= Image song =

Song related to a fictional work, sung in-character

In the context of J-pop music, an image song or character song is a song on a tie-in single or album (often called an image album or character album) for an anime, video game, drama, manga, or other commercial product that is sometimes sung by the voice actor or actor of a character, in character with harmonies. It is meant to give a sense of the personality of the character.

Character songs are considered an important part of an anime or drama's success, as they often provide insights into a character that may otherwise go unexplored in the program itself. The series' creators may also include details about a particular character's design stages and evolution, and occasions, even design sketches; this way, fans can see for themselves how a character changed. There may also be comments from the voice actors or actors on how they feel about playing their characters. Sometimes character songs are incorporated into the anime itself, such as Kyōran Kazoku Nikki, which has each of its main characters sing a character song as the ending theme, each with its own animation. Another example is Prince of Tennis, which has the opening and ending songs for the OVA episodes sung by characters in the anime.

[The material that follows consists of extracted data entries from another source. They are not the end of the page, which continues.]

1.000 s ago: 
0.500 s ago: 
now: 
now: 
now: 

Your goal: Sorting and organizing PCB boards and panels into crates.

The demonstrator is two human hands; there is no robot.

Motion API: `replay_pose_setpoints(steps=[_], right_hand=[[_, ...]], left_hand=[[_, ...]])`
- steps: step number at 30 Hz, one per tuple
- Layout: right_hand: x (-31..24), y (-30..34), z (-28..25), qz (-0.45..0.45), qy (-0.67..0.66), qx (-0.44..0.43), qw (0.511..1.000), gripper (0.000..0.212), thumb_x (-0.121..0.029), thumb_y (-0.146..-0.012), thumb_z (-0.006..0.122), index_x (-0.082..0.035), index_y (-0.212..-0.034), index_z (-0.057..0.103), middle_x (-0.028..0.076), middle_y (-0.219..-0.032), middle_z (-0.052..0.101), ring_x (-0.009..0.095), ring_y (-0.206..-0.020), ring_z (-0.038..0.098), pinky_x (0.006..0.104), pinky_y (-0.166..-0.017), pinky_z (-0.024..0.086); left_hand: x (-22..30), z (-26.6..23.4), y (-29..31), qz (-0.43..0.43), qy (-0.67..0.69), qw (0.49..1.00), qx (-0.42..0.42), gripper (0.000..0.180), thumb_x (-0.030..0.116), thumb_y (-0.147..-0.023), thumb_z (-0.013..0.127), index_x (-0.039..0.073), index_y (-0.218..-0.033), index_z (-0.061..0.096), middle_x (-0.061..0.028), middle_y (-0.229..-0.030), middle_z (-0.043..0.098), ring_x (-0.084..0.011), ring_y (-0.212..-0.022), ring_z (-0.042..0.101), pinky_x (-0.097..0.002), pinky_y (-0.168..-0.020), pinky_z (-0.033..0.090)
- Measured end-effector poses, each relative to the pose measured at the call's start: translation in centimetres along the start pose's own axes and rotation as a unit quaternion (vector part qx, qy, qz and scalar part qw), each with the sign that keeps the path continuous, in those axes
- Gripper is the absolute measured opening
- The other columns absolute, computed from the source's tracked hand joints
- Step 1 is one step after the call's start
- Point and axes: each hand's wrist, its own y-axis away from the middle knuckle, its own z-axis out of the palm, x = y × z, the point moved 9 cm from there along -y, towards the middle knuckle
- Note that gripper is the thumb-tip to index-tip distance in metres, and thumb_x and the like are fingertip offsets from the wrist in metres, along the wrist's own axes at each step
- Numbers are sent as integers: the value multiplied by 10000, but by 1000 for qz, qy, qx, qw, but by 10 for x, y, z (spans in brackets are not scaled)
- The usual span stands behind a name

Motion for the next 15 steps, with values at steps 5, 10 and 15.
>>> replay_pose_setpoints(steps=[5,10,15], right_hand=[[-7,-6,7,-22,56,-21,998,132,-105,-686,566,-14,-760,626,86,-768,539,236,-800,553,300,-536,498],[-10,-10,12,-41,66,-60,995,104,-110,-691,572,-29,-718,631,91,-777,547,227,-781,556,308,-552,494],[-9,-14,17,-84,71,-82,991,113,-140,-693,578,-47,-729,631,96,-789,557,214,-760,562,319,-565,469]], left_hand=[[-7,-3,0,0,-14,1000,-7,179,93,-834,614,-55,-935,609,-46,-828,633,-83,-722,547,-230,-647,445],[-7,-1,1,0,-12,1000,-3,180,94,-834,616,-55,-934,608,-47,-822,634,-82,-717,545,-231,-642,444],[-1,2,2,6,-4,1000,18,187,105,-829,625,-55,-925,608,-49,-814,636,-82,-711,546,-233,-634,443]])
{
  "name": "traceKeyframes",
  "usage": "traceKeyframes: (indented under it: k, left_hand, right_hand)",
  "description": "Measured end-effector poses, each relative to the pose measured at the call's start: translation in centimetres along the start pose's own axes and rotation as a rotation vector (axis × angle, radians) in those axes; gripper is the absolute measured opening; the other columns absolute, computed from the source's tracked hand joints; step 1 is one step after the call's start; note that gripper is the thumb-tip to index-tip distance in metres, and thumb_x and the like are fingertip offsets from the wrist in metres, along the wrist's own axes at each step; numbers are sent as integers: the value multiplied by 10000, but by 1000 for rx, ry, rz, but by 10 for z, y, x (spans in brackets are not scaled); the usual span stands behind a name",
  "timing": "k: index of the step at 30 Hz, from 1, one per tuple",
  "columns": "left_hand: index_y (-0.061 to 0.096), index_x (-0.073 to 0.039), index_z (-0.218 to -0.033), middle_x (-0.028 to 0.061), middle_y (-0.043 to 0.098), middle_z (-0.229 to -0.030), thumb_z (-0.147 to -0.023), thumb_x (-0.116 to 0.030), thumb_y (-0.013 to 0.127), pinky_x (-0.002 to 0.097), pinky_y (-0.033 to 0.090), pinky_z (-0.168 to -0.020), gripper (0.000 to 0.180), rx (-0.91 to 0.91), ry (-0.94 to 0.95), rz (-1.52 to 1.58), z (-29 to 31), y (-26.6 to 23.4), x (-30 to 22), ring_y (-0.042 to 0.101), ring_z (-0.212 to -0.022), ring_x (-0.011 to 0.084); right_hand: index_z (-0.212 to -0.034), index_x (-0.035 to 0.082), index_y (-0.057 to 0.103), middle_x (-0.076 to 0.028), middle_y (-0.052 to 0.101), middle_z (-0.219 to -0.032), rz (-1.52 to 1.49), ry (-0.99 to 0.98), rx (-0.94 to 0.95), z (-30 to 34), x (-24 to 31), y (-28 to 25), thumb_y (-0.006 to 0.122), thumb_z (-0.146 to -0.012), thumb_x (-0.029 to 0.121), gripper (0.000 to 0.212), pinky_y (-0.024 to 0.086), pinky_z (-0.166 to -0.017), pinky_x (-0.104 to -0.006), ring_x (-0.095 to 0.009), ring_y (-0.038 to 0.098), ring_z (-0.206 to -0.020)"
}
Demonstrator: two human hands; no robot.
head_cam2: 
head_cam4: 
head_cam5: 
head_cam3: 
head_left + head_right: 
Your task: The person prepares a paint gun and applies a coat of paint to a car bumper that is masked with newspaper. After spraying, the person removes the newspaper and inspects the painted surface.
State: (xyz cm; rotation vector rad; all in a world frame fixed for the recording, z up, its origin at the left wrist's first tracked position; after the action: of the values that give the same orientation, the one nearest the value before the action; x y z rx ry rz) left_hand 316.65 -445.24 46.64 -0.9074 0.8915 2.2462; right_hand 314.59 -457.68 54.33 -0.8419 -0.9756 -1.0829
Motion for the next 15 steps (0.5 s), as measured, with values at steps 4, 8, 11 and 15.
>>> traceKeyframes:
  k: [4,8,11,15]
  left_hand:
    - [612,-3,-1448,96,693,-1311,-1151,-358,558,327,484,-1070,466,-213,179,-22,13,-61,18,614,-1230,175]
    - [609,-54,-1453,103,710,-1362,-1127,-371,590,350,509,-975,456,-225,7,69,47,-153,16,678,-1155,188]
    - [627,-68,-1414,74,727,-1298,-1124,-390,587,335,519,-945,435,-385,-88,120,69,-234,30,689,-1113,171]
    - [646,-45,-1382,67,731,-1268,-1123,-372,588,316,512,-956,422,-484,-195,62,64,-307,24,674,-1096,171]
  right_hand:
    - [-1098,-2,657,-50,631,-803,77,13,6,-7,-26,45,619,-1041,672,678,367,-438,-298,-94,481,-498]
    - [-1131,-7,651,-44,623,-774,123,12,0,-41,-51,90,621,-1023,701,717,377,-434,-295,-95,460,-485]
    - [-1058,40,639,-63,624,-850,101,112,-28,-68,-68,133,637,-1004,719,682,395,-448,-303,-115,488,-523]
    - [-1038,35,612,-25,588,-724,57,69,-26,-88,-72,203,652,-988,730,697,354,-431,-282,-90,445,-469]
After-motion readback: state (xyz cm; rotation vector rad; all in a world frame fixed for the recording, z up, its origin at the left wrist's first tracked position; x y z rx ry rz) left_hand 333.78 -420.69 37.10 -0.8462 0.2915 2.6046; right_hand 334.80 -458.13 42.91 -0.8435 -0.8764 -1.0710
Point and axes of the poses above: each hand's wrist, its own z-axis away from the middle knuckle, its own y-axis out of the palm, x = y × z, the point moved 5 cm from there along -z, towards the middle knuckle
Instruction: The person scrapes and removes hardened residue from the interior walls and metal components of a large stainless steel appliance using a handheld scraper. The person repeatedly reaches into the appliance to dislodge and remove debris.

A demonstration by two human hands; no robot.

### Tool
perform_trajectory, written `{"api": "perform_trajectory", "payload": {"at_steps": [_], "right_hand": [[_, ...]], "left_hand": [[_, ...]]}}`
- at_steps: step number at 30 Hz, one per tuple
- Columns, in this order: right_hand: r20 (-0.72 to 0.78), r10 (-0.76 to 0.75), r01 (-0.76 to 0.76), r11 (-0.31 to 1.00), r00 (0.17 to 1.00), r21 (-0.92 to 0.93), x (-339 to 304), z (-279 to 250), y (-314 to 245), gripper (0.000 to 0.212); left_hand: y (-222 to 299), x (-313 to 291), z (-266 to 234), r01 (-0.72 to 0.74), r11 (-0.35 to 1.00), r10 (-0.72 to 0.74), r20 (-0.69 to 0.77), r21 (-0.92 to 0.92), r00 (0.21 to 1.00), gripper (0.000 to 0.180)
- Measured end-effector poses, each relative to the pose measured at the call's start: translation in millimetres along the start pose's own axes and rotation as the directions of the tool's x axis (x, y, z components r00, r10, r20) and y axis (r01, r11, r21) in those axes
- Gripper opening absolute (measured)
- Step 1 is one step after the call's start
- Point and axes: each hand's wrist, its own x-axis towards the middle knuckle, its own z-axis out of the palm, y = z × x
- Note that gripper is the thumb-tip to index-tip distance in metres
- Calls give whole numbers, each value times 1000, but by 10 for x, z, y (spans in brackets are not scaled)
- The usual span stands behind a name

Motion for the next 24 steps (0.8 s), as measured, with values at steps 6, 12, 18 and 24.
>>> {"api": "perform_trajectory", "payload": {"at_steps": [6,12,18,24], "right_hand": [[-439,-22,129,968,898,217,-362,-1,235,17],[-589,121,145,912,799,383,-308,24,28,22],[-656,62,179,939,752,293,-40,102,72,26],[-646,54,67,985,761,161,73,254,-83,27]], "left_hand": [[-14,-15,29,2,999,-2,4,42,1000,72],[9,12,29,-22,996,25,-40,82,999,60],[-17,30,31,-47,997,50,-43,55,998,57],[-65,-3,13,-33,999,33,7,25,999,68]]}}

Character songs are not restricted to anime protagonists. Antagonists such as Zechs Merquise, Master Asia, Sailor Galaxia, Vegeta, and some villains (such as Devimon and Sousuke Aizen) also have their own character songs. In some cases, these are regarded as more interesting than those of the protagonists, as they often provide the only glimpse into a villain's character.

In addition, fans are known to buy character song albums based solely on the voice actor or actor. An example of this is Megumi Hayashibara, a well-known voice actress who has released many CDs and albums over her career, including character songs of her characters.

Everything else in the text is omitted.